Task statement: What is needed is every line of the data that includes the word "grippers". Please copy each one.

Data section:
- - - - - - -
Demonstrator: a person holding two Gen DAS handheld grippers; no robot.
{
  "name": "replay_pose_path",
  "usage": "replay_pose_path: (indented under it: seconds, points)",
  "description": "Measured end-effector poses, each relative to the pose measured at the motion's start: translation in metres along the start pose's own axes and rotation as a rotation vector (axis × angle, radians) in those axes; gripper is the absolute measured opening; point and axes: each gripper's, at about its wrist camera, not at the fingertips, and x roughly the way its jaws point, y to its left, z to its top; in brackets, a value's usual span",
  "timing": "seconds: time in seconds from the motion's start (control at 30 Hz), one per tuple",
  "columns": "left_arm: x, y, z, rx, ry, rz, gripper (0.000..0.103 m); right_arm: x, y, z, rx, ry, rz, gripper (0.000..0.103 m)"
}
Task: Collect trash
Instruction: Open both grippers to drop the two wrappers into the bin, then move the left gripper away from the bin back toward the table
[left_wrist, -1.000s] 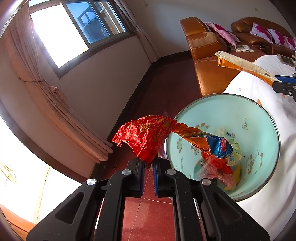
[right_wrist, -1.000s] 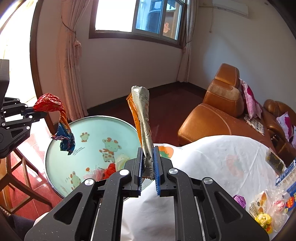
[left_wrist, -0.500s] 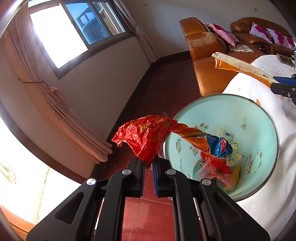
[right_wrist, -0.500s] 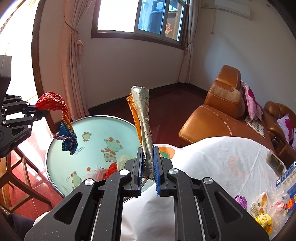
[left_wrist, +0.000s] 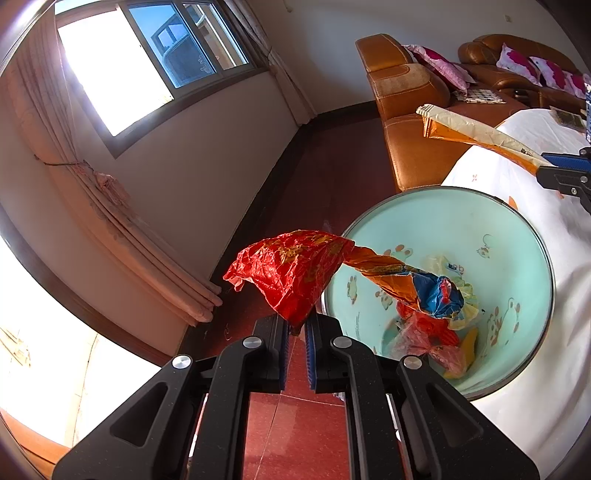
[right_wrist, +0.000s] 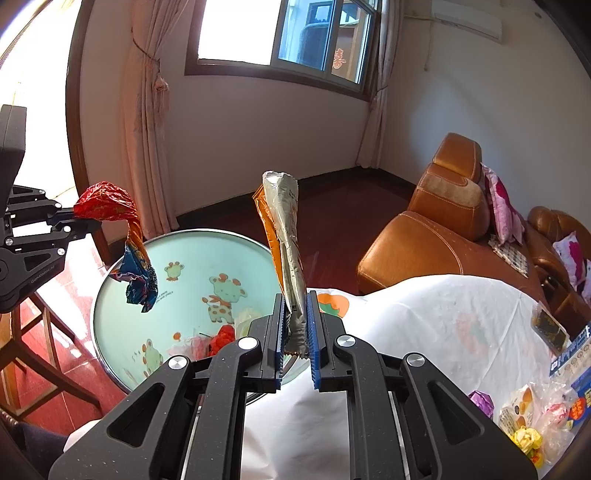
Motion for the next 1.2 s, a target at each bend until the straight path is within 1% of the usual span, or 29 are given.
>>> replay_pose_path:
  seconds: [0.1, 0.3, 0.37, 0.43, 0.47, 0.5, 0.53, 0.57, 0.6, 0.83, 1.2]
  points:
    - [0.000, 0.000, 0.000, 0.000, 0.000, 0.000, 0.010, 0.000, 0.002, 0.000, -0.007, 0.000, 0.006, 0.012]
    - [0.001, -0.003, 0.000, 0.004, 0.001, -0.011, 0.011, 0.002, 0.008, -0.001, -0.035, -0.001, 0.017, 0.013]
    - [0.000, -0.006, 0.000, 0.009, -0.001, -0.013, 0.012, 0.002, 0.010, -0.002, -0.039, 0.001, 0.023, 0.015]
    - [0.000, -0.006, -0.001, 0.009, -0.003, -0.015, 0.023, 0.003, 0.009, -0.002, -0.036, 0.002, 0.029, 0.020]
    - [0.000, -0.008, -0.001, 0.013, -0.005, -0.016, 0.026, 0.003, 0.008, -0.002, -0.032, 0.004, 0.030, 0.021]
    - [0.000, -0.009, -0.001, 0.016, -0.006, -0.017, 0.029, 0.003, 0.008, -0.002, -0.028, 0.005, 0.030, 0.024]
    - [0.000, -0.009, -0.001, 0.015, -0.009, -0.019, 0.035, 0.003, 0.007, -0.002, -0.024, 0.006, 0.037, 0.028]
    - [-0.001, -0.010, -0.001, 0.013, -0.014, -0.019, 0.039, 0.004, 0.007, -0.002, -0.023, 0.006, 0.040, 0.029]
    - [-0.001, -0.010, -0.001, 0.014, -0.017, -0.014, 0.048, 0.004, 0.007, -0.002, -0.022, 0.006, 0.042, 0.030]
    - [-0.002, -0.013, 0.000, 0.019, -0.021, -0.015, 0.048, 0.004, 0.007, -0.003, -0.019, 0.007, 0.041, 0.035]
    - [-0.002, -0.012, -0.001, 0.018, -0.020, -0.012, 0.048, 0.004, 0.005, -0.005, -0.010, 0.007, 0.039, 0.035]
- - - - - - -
Answer:
Demonstrator: a person holding two Gen DAS handheld grippers; no robot.
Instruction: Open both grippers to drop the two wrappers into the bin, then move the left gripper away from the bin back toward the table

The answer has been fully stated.